The first issue brought before the Judicial Committee involved the reappointment of Grand Court Justice Alexander Henderson, whose term expired in June 2011. Mr. Henderson had asked Governor Taylor in December 2010 for an extension of his term on the Grand Court bench through 4 November, 2014 – the day before Mr. Henderson would reach 70 years of age.  

Governor Taylor sought advice from the Judicial and Legal Services Commission on the matter. The commission stated that there was “no basis upon which it is necessary in the interests of the administration of justice that Justice Henderson should continue in office until 4 November, 2014”.  

The governor stated later that he was “content to go along with that advice”.  

The second issue raised before the Judicial Committee was the publication of a complaints procedure in relation to the Cayman Islands judiciary.  

The focus of the issue appeared to be around the role of the Judicial and Legal Services Commission after it investigated a complaint against a judge or a magistrate.  

According to the complaints procedure, the commission can either decide no disciplinary action is required; that the case can be disposed of properly with a lesser sanction than removal of the judge; or that the case does call for the exercise of such powers of disciplinary control short of removal from office. 

“The chief justice complains to the commission and the governor about these provisions on the ground that the constitution did not permit the governor to impose ‘disciplinary sanctions short of removal’,” the Judicial Committee’s ruling stated. “The commission replied … that they were ‘not seeking to pre-judge the question whether or not the governor has powers of disciplinary control short of removal.”  

Essentially, the Cayman Islands Judicial and Legal Services Commission stated that the complaints procedure was intended to leave those questions open to resolution in future cases.  

In a statement released Thursday, Justice Smellie indicated that it was important for the issues to be resolved quickly. 

“The matter needs to be resolved now, before difficult cases start to come before the court requiring an interpretation of the Constitution Order and the Bill of Rights,” Chief Justice Smellie said, opining that resolving the cases will rest on the unquestioned independence and impartiality of judges and the avoidance of any perceptions to the contrary.  

“Any potential for aspersions about the partiality of judges must be removed now, before it arises in other cases,” he said.  

The Privy Council’s Judicial Committee made clear that it was not seeking to resolve the merits of either question raised by the chief justice. 

“However, even taken together, it is quite satisfied that they do not enable the chief justice to cross the relatively high hurdle which must be crossed before a section 4 petition will be substantively entertained, if the issues it raises are ones which can be considered by the Grand Court in the normal way,” the ruling stated. “It will almost always be preferable for matters of constitutional importance, such as those raised in this case, to be argued out at first instance.  

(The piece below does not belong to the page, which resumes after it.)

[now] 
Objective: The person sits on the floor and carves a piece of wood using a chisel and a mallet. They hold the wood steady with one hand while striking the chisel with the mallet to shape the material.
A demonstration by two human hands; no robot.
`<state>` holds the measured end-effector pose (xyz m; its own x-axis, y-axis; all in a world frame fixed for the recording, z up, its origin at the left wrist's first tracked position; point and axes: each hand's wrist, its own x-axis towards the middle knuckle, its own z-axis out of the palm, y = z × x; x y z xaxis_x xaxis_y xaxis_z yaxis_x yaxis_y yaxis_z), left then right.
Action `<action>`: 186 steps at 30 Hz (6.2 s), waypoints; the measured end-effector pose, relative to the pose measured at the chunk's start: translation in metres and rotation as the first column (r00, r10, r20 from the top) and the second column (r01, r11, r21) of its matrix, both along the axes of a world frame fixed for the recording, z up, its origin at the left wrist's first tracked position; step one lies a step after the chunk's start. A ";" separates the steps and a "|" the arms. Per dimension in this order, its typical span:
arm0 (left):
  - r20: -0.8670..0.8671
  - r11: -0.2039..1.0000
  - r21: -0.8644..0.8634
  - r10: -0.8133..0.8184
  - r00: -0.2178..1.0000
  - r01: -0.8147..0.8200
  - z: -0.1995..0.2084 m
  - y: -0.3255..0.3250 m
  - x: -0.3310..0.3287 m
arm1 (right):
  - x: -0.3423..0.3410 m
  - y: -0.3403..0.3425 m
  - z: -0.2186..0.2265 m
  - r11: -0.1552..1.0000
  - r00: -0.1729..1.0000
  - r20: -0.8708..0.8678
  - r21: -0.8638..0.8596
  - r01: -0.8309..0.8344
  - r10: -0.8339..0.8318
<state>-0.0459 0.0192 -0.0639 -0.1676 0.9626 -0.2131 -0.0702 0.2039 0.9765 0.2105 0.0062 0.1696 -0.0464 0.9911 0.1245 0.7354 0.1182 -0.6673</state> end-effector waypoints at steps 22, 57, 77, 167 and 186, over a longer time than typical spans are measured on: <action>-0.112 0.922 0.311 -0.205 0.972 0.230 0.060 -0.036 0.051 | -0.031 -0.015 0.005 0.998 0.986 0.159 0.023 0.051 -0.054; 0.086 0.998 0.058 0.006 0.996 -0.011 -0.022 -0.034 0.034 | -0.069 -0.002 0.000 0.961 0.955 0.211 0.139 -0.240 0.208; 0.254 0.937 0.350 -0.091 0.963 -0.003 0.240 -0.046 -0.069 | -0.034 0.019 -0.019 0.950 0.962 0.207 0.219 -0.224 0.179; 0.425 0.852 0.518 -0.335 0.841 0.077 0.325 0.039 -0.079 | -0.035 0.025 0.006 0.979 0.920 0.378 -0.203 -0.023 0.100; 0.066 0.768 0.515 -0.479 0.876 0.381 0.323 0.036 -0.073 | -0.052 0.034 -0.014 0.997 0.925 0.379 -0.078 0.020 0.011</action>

“This enables the facts and issues to be clarified in proceedings that are better suited for that exercise than a tribunal of final appeal.” 

According to Section 4 of the UK Judicial Committee Act, 1833: “It shall be lawful for [Her] Majesty to refer to the said judicial committee for hearing or consideration any such other matters whatsoever as [Her] Majesty shall think fit …” 

“In these circumstances, while it fully understands why the chief justice has sought to bring these issues before the judicial committee … the board humbly advises Her Majesty that this petition should be dismissed.”  

The chief justice’s statement continued: “The government of the Cayman Islands and the Constitution have wisely preserved the power to refer issues to the Privy Council in London making it possible to bring difficult and important issues such as these before an expert tribunal for resolution. The need for this will always be rare, but it is a very important safeguard of the Constitution of the Cayman Islands and therefore of the rights of persons appearing before the courts. I am therefore disappointed that it seems we must now first go through the protracted stages before the local courts as the Privy Council was not prepared to rule on the substance of the matters at this stage.” 


  1. So the Chief Justice is at odds with the Privy Council, the Governor and the Judicial and Legal Services Commission? Where is the Attorney General who is supposed to represent the interests of the people in such cases?